→ WHAT YOU WILL DO
Look for the line that contains "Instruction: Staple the"; output that line and every line after it exactly, through the final line of the material below, and nothing else.

==== COLLECTED MATERIAL ====

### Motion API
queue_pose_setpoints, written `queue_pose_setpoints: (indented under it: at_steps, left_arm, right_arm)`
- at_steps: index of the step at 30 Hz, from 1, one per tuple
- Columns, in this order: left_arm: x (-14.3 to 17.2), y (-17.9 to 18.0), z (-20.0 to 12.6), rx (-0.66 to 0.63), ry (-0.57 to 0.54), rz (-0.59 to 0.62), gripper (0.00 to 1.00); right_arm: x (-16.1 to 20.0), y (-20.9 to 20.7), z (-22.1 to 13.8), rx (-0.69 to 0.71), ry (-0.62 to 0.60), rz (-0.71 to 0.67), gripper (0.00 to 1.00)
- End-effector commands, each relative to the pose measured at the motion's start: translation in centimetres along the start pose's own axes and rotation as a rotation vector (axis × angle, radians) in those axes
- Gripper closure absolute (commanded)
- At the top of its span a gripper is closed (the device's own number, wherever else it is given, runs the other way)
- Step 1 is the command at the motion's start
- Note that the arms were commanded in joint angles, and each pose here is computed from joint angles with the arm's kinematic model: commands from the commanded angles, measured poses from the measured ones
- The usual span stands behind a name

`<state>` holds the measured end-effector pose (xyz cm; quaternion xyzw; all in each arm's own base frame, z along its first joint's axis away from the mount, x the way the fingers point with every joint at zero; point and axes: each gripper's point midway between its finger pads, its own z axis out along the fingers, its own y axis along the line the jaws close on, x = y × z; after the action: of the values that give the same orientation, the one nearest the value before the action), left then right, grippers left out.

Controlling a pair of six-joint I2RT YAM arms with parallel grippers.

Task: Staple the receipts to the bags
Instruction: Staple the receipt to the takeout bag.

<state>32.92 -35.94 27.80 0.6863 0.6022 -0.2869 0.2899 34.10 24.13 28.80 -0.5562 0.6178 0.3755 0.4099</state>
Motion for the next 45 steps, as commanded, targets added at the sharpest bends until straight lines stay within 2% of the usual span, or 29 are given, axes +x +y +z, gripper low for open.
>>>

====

→ WRITTEN ANSWER
Instruction: Staple the receipt to the takeout bag.

<state>32.92 -35.94 27.80 0.6863 0.6022 -0.2869 0.2899 34.10 24.13 28.80 -0.5562 0.6178 0.3755 0.4099</state>
Motion for the next 45 steps, as commanded, targets added at the sharpest bends until straight lines stay within 2% of the usual span, or 29 are given, axes +x +y +z, gripper low for open.
>>>

The given answer completes the exercise.